INSTRUCTIONS FOR THE TASK> Print the listing below exactly.

PROVIDED ENTRIES>
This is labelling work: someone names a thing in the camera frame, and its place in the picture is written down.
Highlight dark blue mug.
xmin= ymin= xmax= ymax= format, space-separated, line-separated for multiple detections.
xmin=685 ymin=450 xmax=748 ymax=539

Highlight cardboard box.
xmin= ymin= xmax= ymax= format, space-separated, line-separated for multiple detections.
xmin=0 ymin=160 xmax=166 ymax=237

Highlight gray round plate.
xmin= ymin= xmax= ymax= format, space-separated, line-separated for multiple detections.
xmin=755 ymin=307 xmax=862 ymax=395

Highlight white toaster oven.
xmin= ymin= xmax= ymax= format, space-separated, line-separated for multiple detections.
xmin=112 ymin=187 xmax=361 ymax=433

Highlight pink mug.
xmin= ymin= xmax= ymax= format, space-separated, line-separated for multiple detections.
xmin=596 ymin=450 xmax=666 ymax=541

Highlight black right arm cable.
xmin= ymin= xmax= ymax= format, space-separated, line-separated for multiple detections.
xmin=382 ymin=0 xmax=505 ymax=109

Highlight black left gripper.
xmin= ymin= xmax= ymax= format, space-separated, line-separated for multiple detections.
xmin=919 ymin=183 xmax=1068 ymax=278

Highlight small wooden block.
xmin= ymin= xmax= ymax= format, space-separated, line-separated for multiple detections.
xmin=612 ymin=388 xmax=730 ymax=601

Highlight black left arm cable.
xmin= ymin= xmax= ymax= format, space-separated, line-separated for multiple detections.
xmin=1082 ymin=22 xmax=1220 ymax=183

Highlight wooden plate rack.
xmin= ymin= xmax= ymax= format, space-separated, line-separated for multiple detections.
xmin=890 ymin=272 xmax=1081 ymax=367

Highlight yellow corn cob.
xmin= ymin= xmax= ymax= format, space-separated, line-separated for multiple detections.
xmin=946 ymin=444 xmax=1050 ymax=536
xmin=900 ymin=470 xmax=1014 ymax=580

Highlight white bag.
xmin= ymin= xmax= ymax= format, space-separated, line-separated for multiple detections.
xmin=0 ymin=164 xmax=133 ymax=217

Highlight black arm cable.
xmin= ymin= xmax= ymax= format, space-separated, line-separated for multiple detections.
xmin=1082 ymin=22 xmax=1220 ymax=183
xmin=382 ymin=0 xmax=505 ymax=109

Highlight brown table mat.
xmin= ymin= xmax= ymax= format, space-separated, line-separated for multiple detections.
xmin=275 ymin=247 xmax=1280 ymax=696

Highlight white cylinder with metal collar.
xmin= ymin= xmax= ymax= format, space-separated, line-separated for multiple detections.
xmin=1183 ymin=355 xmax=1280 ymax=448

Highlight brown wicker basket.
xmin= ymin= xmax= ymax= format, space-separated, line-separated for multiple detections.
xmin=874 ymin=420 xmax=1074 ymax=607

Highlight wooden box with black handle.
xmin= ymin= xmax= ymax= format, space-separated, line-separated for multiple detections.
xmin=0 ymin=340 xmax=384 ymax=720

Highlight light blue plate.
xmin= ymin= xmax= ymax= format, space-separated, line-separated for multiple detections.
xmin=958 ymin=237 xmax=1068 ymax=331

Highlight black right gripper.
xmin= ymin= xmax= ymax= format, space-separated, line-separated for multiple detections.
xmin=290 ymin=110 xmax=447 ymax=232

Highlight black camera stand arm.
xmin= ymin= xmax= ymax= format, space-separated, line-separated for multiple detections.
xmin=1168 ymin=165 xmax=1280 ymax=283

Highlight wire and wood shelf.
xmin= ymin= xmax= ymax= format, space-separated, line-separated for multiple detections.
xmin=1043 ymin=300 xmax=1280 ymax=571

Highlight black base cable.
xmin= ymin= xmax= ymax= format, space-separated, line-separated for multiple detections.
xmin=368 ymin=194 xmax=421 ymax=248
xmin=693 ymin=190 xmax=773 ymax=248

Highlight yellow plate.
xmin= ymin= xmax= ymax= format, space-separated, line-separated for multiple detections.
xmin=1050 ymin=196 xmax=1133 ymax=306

TASK RESPONSE>
This is labelling work: someone names a thing in the camera frame, and its place in the picture is written down.
Highlight dark blue mug.
xmin= ymin= xmax= ymax= format, space-separated, line-separated for multiple detections.
xmin=685 ymin=450 xmax=748 ymax=539

Highlight cardboard box.
xmin= ymin= xmax= ymax= format, space-separated, line-separated for multiple detections.
xmin=0 ymin=160 xmax=166 ymax=237

Highlight gray round plate.
xmin= ymin= xmax= ymax= format, space-separated, line-separated for multiple detections.
xmin=755 ymin=307 xmax=862 ymax=395

Highlight white toaster oven.
xmin= ymin= xmax= ymax= format, space-separated, line-separated for multiple detections.
xmin=112 ymin=187 xmax=361 ymax=433

Highlight pink mug.
xmin= ymin= xmax= ymax= format, space-separated, line-separated for multiple detections.
xmin=596 ymin=450 xmax=666 ymax=541

Highlight black right arm cable.
xmin= ymin= xmax= ymax= format, space-separated, line-separated for multiple detections.
xmin=382 ymin=0 xmax=505 ymax=109

Highlight black left gripper.
xmin= ymin= xmax= ymax= format, space-separated, line-separated for multiple detections.
xmin=919 ymin=183 xmax=1068 ymax=278

Highlight small wooden block.
xmin= ymin= xmax= ymax= format, space-separated, line-separated for multiple detections.
xmin=612 ymin=388 xmax=730 ymax=601

Highlight black left arm cable.
xmin= ymin= xmax= ymax= format, space-separated, line-separated for multiple detections.
xmin=1082 ymin=22 xmax=1220 ymax=183

Highlight wooden plate rack.
xmin= ymin= xmax= ymax= format, space-separated, line-separated for multiple detections.
xmin=890 ymin=272 xmax=1081 ymax=367

Highlight yellow corn cob.
xmin= ymin= xmax= ymax= format, space-separated, line-separated for multiple detections.
xmin=946 ymin=444 xmax=1050 ymax=536
xmin=900 ymin=470 xmax=1014 ymax=580

Highlight white bag.
xmin= ymin= xmax= ymax= format, space-separated, line-separated for multiple detections.
xmin=0 ymin=164 xmax=133 ymax=217

Highlight black arm cable.
xmin= ymin= xmax= ymax= format, space-separated, line-separated for multiple detections.
xmin=1082 ymin=22 xmax=1220 ymax=183
xmin=382 ymin=0 xmax=505 ymax=109

Highlight brown table mat.
xmin= ymin= xmax= ymax= format, space-separated, line-separated for multiple detections.
xmin=275 ymin=247 xmax=1280 ymax=696

Highlight white cylinder with metal collar.
xmin= ymin= xmax= ymax= format, space-separated, line-separated for multiple detections.
xmin=1183 ymin=355 xmax=1280 ymax=448

Highlight brown wicker basket.
xmin= ymin= xmax= ymax= format, space-separated, line-separated for multiple detections.
xmin=874 ymin=420 xmax=1074 ymax=607

Highlight wooden box with black handle.
xmin= ymin= xmax= ymax= format, space-separated, line-separated for multiple detections.
xmin=0 ymin=340 xmax=384 ymax=720

Highlight light blue plate.
xmin= ymin= xmax= ymax= format, space-separated, line-separated for multiple detections.
xmin=958 ymin=237 xmax=1068 ymax=331

Highlight black right gripper.
xmin= ymin= xmax= ymax= format, space-separated, line-separated for multiple detections.
xmin=290 ymin=110 xmax=447 ymax=232

Highlight black camera stand arm.
xmin= ymin= xmax= ymax= format, space-separated, line-separated for multiple detections.
xmin=1168 ymin=165 xmax=1280 ymax=283

Highlight wire and wood shelf.
xmin= ymin= xmax= ymax= format, space-separated, line-separated for multiple detections.
xmin=1043 ymin=300 xmax=1280 ymax=571

Highlight black base cable.
xmin= ymin= xmax= ymax= format, space-separated, line-separated for multiple detections.
xmin=368 ymin=194 xmax=421 ymax=248
xmin=693 ymin=190 xmax=773 ymax=248

Highlight yellow plate.
xmin= ymin= xmax= ymax= format, space-separated, line-separated for multiple detections.
xmin=1050 ymin=196 xmax=1133 ymax=306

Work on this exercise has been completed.